Australian writer to debut new play
Australian writer to debut new play
By Deborah Cameron
JAKARTA (JP): With the New Zealand ambassador as the leading
man, the Australian ambassador's wife as the leading lady and a
string of embassy officials and amateur actors making up a
scratch cast, the only thing that's certain about the Jakarta
performance of Alex Buzo's latest play, is that it will be a lot
of fun.
Buzo, an Australian playwright and writer, in residence at the
University of Indonesia, is staging, directing and giving
wardrobe advice to a cast that has had to juggle rehearsal times
and cast meetings round replying to faxes from head office and
trailing after visiting VIP's.
Next Tuesday, when the curtain goes up at the Australian
Embassy Theaterette, it will be the first time that many of them
have trod the boards.
For Buzo, taking a breather over a cool glass of water at the
embassy snack bar, it has been a matter of shedding an uptight
Sydney demeanor and getting into "Jakarta mode". Don't fret, he
tells himself.
Buzo's play is called Pacific Union and is set in 1945, at the
United Nations conference on International Organization in San
Francisco. The key character in his play is H.V. (Doc) Evatt, the
then Australian Minister for External Affairs and Attorney
General, who was a representative at the conference and came to
be a dominant figure at its debates.
"Evatt emerged as the champion of the smaller nations in this,
his finest hour," Buzo writes in the author's notes on the play.

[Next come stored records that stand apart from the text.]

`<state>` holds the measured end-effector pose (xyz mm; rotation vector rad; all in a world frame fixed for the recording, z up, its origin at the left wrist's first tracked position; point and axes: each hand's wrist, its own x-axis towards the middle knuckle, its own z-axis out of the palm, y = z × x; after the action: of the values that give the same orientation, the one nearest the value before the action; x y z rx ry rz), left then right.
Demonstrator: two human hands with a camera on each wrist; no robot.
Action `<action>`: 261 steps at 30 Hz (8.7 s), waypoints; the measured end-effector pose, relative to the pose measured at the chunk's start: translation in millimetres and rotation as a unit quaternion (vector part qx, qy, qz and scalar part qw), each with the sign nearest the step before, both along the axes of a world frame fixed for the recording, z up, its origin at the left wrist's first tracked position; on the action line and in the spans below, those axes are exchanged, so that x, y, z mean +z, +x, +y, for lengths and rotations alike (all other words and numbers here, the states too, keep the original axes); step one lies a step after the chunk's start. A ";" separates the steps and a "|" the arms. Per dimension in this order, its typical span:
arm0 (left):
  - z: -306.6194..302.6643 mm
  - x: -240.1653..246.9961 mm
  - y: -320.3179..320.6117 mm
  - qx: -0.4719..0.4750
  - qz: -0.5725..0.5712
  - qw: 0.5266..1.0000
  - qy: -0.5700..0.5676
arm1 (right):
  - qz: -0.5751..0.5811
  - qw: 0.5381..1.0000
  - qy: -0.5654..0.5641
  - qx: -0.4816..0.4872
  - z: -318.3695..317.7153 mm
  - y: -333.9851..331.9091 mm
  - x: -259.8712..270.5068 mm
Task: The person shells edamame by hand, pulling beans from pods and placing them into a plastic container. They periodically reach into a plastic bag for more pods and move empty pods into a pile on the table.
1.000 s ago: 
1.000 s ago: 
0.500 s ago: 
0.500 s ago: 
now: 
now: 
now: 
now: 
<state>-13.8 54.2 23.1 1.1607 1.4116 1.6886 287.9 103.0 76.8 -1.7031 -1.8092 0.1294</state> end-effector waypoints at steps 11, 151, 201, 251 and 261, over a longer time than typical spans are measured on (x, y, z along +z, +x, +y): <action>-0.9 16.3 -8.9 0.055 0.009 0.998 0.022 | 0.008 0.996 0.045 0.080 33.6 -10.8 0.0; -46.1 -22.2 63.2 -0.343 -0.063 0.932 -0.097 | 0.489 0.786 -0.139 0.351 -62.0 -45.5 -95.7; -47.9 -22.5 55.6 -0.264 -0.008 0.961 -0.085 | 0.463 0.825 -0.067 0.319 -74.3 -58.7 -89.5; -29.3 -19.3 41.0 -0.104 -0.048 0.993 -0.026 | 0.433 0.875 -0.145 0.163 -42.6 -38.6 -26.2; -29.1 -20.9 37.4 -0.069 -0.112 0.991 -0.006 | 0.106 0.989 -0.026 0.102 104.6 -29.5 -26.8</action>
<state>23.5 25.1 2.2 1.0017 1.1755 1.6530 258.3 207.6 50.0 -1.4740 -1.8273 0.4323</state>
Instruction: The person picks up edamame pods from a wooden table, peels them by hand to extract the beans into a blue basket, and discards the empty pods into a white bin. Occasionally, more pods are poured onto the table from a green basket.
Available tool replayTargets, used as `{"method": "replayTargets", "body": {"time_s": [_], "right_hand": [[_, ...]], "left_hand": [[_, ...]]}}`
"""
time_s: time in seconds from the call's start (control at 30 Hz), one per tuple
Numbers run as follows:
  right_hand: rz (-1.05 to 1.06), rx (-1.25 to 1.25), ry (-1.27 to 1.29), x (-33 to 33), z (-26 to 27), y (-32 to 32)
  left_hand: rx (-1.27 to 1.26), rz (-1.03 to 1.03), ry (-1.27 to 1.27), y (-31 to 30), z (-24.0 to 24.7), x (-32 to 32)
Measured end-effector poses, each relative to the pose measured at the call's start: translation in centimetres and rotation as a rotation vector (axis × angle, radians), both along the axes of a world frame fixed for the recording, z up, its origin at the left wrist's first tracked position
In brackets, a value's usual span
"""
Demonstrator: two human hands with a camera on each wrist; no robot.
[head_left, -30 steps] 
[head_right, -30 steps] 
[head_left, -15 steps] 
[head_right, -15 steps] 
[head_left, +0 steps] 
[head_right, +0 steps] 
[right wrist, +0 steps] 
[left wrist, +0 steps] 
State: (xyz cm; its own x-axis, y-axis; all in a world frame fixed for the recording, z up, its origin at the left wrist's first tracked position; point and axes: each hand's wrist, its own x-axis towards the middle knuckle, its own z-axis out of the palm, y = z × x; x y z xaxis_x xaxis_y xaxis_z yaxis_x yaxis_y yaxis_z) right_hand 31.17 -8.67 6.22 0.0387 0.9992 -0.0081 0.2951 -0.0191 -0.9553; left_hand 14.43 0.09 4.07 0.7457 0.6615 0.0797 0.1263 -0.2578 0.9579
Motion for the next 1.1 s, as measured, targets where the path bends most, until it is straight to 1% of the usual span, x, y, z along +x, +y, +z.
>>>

Indonesia, which did not declare its independence until later
that year, was not represented at the San Francisco conference.
However, Buzo believes that the outcome of the meeting sowed the
seeds for the Non-Aligned Movement in which Indonesia has since
been a principal player.
Buzo, whose past plays have dealt with the themes of young
societies in such places as Australia, Fiji, Indonesia and New
Zealand, grapples in Pacific Union with the tensions of the
infant United Nations.
In 1987 Buzo wrote Makassar Reef, a play set in Ujungpandang,
which was the first Australian play to be set in Indonesia. And,
with a brief passage written in bahasa Indonesia, was the first
time that the Indonesian language was heard on the Australian
stage.
Buzo has had a lifelong interest in Indonesia since, as a boy,
he read an atlas and became fascinated by the archipelago.
He quickly agreed to become the writer in residence at the
University of Indonesia after an approach by the Australian
Council and the Australia-Indonesia Institute, and has been in
Jakarta for about six weeks.
At the university he has lectured students in the faculty of
Australian Studies, where one of his plays, Coralie Lansdowne
Says No has been on the syllabus for two years.
But one of the big highlights of his visit is the staging of
Pacific Union, which, even with its scratch cast of enthusiastic
amateurs, is something of a world premier, as the play is not set
to open in Australia until later this year.